I first heard of the late Homer Kelley's book, The Golfing Machine, more than 10 years ago when I was working on a feature story about Bobby Clampett. People today know Clampett as a CBS Sports golf analyst, but when he came out on the PGA Tour in 1980 after a very successful amateur career, he was the Tiger Woods of his time and, perhaps, the first player to be touted as "the next Jack Nicklaus."

After a couple of promising years as a pro, Clampett fell into a slump, so deeply, in fact, that it spawned a veritable genre of golf articles. "What happened to Bobby Clampett?" became something of a rhetorical question because golf writers, broadcasters and pundits had gotten wind of how Clampett had learned to play the game as a young boy under the tutelage of teaching pro Ben Doyle, The Golfing Machine's first "authorized instructor."

They all but unanimously decided that the book's "overly mechanical and analytical approach to the game" was at the root of young Clampett's decline. My assignment was to find the truth about Clampett's story from Clampett. Before I met with him, I wanted to familiarize myself with The Golfing Machine.

As fate would have it, I found myself in Northern California a week or so before the Clampett interview. So I arranged to take a golf lesson with Doyle at Quail Lodge in Carmel Valley, adjacent to Pebble Beach.

Doyle's voice lilted with a poet's passion when he discussed the book, and my eyes lit up when he divulged to me that Homer Kelley had identified and christened "lag" as "the secret of golf." Simply put, lag refers to the condition of the golf club as it constantly trails behind a golfer's hands, arms and body in a chain reaction that accumulates power through the entire swing. Some of the book's detractors said Clampett's swing had too much lag, so I asked Doyle if he agreed.

"Can you have too much love?" Doyle snapped back. "Can a boat be too buoyant?" In other words, "lag" is a quality, not a quantity.

As I read more deeply into the book, I found myself fascinated by the text. I loved Kelley's playful use of language, beginning with the acronym he makes out of the word golf - "Geometrically Oriented Linear Force," G.O.L.F., by which he simply means the application of a circular swing to deliver force into the ball directed down a straight intended line of flight.

I was even charmed by the book's daisy-yellow cover, with its green ink drawings of circles dissected by precise lines and vectors reminiscent of Leonardo da Vinci's famous drawing, "The Vitruvian Man." In fact, that 15th-century masterpiece depicts a man in the center of a circle, measuring its diameter by stretching his arms to the circle's edges, and it bears an eerie resemblance to a golfer swinging a club in a perfect 360-degree arc.

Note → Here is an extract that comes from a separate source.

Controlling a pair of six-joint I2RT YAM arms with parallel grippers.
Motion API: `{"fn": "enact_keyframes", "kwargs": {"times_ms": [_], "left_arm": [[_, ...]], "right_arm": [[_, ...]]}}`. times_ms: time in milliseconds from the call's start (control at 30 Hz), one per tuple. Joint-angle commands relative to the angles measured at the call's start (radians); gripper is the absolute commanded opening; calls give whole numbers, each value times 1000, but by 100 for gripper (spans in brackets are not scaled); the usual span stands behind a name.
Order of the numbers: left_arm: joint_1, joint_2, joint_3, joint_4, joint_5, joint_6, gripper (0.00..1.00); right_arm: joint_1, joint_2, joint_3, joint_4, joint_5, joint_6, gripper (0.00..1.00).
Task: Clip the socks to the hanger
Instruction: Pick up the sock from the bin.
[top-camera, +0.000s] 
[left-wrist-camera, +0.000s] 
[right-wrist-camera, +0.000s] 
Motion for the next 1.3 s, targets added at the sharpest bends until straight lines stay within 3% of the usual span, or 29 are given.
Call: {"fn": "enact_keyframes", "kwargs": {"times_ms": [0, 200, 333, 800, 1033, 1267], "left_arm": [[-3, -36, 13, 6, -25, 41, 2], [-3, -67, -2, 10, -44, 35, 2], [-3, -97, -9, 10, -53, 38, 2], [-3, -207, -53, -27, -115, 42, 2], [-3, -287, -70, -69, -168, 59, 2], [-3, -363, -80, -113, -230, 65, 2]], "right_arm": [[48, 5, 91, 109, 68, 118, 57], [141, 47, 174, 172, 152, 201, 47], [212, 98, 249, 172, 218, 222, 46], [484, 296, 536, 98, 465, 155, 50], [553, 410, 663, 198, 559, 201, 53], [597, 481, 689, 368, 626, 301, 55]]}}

I liked the captivating, albeit a bit eccentric, fashion in which Kelley opens the book by saying, "It may be that an octopus - or a 'thing' from outer space - would need a different procedure, but for people-shaped golfers there is actually only 'one swing.' "

Actually Kelley's idea about one swing is somewhat misleading, because he hardly prescribes a single swing model that everyone should strive to imitate and develop. His genius lies in the way he envisions, understands, analyzes and catalogs the almost limitless ways it is possible to swing a golf club.

Kelley breaks the swing into 24 component parts, such as grip, hip action, shoulder turn, pivot and various plane angle variations, to name a few. He then declares that each component has one to three possible variations. When you multiply the components together with their variations, you wind up with something like 3 billion ways to actually swing a golf club.

This is where Sally Kelley, Homer's widow, comes in, and a more devoted, intelligent and friendly woman I've yet to meet. Here is this diminutive person in her 90s who has single-handedly kept the institution of The Golfing Machine alive. With incredible loyalty to her husband, she saw to it that the book was reprinted when necessary. After 28 years of research, Kelley first published it in 1969, then revised it in five subsequent volumes before his untimely death in 1983. (Kelley suffered a heart attack while delivering a lecture on The Golfing Machine to an audience of teaching pros.)

With uncompromising resolve, Sally Kelley has held firm to the principle that The Golfing Machine would never be rewritten in any way, shape or form. I've come to see that she is right, because the book isn't so difficult to grasp when tackled in the order and manner Homer Kelley outlines in the preface. This order involves jumping in nonlinear fashion from chapters 1 to 12 to 14 to 8 to 9 to 7 to 10 to 1, and so on, and it takes a little getting used to.

But just as Kelley describes golf as "a game for thinkers," he encourages that readers not "turn away because the truth looks too complex. Stay with it a while and you'll soon find it all very helpful and comfortable. After all, complexity is far more acceptable and workable than mystery is."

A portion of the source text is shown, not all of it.